So when you contact me for an appointment, what I tend to find is most people are not aware of basic steps that you need to follow. There are certain time frames that can be crucial to the healing process and will aid your recovery time, save you time in your rehabilitation and then MONEY with Therapist like myself. At the consultation appointment with me, I will assess and speak with you about your problems, any indications or triggers that may have caused your injury.
Therapist in the sports world call this the "Acute Stage" and this stage usually lasts between 1 - 4 days (there is no actual timescale). What I tend to find is that most of my clients will call me up and tell me about an injury they have, and how they have been putting heat on the area to help ease symptoms, STOP! believe it but this is the complete opposite to what you should be doing. There are many different theories into this, but in my opinion this is the best form to help my clients.
During this stage it is very important that you use the R.I.C.E principle
(Rest, Ice, Compression & Elevation).
As soon as the injury occurs get an Ice pack on the area, compress it tight, sit down (if possible) and try to get the area above you heart level. Doing this will reduce swelling, limit inflammation and improve your recovery time. What I say to my clients is 15 - 20 mins at one time, make sure that you have at least 90 minutes before re-applying. Continue this process until pain reduces with movement and you are able to move the area without pain.
This stage "Sub Acute" of recovery is a vital stage for recovery. We can now look at treating your injury hands on with massage therapy, Dry Needling and other various types of treatment. The body will tend to move into this stage around the 3-5 day marl post injury and can last as along as 3-5 weeks. At this stage symptoms can range from stiffness, a short range of motion (ROM) around a joint and stiff be presenting swelling of the tissues to weakness within the muscle tissue affected.

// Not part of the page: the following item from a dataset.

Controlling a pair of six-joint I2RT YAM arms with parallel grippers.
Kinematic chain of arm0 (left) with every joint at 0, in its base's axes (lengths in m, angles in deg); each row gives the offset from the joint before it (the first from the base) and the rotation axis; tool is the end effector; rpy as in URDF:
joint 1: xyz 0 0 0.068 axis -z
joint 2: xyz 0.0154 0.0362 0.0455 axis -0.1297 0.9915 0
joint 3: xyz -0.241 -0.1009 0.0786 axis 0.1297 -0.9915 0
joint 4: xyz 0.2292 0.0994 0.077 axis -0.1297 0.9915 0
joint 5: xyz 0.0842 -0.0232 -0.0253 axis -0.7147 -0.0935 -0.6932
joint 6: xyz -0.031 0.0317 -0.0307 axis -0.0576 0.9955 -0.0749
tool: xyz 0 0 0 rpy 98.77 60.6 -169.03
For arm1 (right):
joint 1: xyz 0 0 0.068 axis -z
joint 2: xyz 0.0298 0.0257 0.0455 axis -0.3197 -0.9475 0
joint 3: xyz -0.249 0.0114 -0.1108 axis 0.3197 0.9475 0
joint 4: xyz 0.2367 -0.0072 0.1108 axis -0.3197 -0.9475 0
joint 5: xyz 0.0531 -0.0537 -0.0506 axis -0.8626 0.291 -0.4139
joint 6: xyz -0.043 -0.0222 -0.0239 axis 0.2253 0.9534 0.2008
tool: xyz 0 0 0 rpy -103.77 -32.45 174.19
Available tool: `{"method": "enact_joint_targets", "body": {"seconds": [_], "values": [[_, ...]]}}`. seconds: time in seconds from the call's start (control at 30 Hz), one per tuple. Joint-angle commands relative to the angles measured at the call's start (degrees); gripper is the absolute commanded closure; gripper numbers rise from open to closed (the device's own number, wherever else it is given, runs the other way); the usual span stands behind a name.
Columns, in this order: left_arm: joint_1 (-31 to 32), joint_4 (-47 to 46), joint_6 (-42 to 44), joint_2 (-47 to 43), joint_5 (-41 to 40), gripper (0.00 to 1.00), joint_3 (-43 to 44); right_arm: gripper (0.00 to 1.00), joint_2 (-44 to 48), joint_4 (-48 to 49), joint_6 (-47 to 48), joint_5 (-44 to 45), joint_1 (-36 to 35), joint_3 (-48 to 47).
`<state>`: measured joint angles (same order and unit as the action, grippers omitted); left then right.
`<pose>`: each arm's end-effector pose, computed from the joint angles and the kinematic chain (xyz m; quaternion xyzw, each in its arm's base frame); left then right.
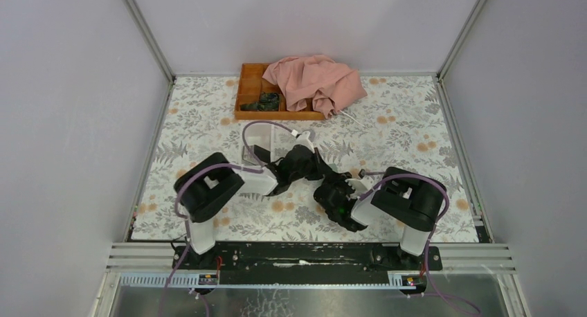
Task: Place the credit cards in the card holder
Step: Close the card holder at the center of the board.
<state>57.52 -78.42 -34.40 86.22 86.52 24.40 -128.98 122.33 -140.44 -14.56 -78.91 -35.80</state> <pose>0.2289 -0.2758 0.1408 0.0020 0.8638 -0.4012 0.3047 0.1541 0.2060 0.0834 0.3755 0.7036 0.2154 0.5635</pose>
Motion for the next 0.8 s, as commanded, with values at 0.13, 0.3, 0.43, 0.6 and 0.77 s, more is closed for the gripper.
{"method": "enact_joint_targets", "body": {"seconds": [0.13,0.3,0.43,0.6,0.77], "values": [[3.9,-0.7,-0.2,6.9,5.3,0.92,-0.5,0.86,-9.3,-28.5,5.2,-17.6,-0.1,5.5],[3.4,4.1,0.4,-6.8,-5.4,0.91,-4.3,0.85,-5.5,-30.2,7.0,-16.6,-0.1,5.5],[3.3,4.0,-0.2,-17.7,-14.1,0.91,-9.2,0.82,-0.1,-33.8,10.7,-15.4,-0.1,3.8],[3.4,2.5,-1.3,-23.0,-18.5,0.91,-14.6,0.78,6.4,-35.9,17.0,-14.4,-0.2,1.2],[3.4,2.8,-1.2,-24.3,-20.0,0.91,-17.0,0.77,11.7,-37.2,23.8,-12.5,-0.1,-2.8]]}}
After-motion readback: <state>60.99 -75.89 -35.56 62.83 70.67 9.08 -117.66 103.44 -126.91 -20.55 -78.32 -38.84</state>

Now you can start to look at treatments from sports therapist like myself. A good sports therapist will inform you of this at your first point of contact, should be they asking the right questions. If treatment is performed to soon it can actually cause a muscle to regress and you will end up having to start the process of the "Acute Stage" all over again. In your treatment session we shall look at the best way to progress, and we're start to look at getting some ROM back to the area, and reducing the inflammation. My treatments at this stage can be painful I won't lie, but never painful that its not within your tolerance level as i want you to be comfortable at the treatment.
This is the injury healing stage. Without no end dates, as many different injuries have such varied time scales for complete recovery, every type of injury is different, wether its a calf injury on one person to the next person the time scale will vary. Scar tissue begins to form and bind the muscle fibres together so it can repair. Now, scar tissue is not a flexible as regular muscle tissue, and if left not treated can make the muscle, tendon or ligament less supple and prone to re-injuring. Sometimes Scar tissue formation won't present its self in normal day to day activity but as soon as you attempt to resume the activity in which the injury happened, "Bang", pain followed by tightness sets in, it's always painful and he we go, another injury in the same area. Now if you have followed a good program for recovery, you can reduce the percentage for a thickening and less flexible scar tissue. We want the scar tissue to form, but under the correct stresses. We shall provide you with guidance for exercise, how much you should and shouldn't be doing, as well along side your treatments, this is why it is so important to complete a treatment program and not to stop this as soon as the injury site feels better. Finally we shall look to get you back into your sports and hobbies.